Another good alternative to look at is OCaml. It's fast (both to develop and run), and provides a solid, elegant language that fixes almost all of Python's issues. A small one: having a lightweight syntax without being whitespace-sensitive. To the OCaml parser, both of these are the same program:
type person = { name : string; age : int }
let greet { name; age } =
Printf.printf "Hello, %s aged %d!\n" name age
--
type person = { name : string; age : int } let greet { name; age } = Printf.printf "Hello, %s aged %d!\n" name age
> But Python wasn’t made with mobile in mind. So even though it might produce passable results for basic tasks, your best bet is to use a language that was created for mobile app development. Some widely used programming frameworks for mobile include React Native, Flutter, Iconic, and Cordova.
JavaScript based platforma are using … a language that was specifically created for mobile app development?

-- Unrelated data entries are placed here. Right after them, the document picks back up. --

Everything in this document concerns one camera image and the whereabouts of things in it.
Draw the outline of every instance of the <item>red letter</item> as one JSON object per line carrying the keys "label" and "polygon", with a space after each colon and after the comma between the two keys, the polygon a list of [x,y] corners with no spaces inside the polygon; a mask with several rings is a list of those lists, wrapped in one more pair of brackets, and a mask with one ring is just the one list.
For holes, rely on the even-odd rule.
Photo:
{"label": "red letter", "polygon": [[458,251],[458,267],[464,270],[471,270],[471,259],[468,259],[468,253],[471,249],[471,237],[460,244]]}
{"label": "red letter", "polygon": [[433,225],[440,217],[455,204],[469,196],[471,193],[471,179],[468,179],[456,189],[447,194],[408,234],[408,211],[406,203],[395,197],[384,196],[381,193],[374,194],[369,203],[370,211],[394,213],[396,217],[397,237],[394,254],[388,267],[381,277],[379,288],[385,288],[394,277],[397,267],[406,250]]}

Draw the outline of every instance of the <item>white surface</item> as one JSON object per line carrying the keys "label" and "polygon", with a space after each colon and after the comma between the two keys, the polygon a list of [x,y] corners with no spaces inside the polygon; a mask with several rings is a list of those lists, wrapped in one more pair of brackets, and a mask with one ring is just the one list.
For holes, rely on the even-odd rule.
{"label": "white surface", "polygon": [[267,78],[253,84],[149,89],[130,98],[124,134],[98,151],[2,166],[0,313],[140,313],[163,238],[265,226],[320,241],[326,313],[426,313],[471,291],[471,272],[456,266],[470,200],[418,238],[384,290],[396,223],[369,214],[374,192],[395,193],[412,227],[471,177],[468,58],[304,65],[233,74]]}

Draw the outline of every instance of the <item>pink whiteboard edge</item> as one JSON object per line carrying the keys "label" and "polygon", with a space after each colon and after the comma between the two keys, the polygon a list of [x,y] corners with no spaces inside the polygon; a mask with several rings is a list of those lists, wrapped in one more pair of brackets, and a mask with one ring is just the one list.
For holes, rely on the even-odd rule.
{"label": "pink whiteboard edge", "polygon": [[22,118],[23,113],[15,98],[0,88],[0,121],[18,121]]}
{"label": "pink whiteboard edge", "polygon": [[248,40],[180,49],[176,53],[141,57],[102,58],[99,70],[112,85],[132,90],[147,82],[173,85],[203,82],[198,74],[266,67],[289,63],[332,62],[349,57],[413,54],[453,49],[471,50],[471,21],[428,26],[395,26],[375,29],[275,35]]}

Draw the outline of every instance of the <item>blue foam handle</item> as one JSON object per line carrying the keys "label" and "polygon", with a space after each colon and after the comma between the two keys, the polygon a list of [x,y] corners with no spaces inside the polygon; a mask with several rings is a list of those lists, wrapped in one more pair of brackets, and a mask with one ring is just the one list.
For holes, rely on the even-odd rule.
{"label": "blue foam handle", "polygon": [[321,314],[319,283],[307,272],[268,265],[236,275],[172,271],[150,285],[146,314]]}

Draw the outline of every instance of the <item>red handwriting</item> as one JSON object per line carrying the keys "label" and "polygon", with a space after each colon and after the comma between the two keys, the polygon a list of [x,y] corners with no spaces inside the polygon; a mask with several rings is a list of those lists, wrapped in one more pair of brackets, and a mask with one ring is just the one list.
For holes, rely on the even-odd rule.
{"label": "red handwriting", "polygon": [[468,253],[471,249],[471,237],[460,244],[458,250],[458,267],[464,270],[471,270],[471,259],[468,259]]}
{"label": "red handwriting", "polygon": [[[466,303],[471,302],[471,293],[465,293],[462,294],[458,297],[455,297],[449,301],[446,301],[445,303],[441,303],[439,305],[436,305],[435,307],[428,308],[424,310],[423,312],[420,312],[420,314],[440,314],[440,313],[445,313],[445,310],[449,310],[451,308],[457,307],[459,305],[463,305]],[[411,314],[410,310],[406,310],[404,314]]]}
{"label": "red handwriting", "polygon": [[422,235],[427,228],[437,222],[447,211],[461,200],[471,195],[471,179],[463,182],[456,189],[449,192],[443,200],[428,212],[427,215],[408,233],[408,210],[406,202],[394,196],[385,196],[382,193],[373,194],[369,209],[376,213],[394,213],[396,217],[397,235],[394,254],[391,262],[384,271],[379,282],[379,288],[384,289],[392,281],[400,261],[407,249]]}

Why compare a language with a platform anyway? Python <-> JavaScript or dart, not react or flutter.
Python can work if they figure out the type system, right now it's just bolted on the core language. Technically it's true for js too but the js/ts integration feels pretty seamless. Js files get autocomplete from ts code, can embed ts in JSDocs and such.
Types in python is very much just documentation and isn't enforced at compile time.
Of course there are people who believe that types don't matter. I guess to them there isn't really any objective criteria to judge a language, just whatever syntax they happen to like
Python is not the fastest choice, but has long been a solid choice for startups because it's easy to get a site up off the ground and functional. At least as of a year ago, Instagram was on its own fork of Django. Throw in Fast API and Pytorch / Tensorflow and there's quite a bit a good Python web service is capable of.
Most likely people go where the money (code used in production) and or the better supported and complete libraries are and the technical details of the language are more or less irrelevant. C++ is not dead yet.
The author understands little to nothing about programming. I'd bet on the law of the straight line over his/her uninformed take.
Python is slow, but PyTorch is fast, GBTs are fast, Cython is fast, Pandas and Numpy are fast (and even faster libraries or even basic joblib code can parallelize these).
Anything that needs to be fast either is or can be made fast--and most compute in data-intensive applications exists inside these optimized libraries anyway.
Python dynamic type system is the reason it's easy to prototype ideas. Dont need to compile or remember if unsigned int or float required. It's the people's language.
The next easiest would be JavaScript.
Python does support type hinting and vscode parses it.
I see there is even a Jit compiler numba out there for performance
But lately I think the language has grown more complex, new functionality is being added all the time.
I feel this is unfortunate in some ways. It's not so true anymore that "there's one way of doing things, and it's obvious", which was one of the best things about the language IMHO.
My feeling is the language developers should slow down a bit on new features and focus on packaging and speed.
Still, it's a great, flexible language, and I think it will keep on being relevant for a long time.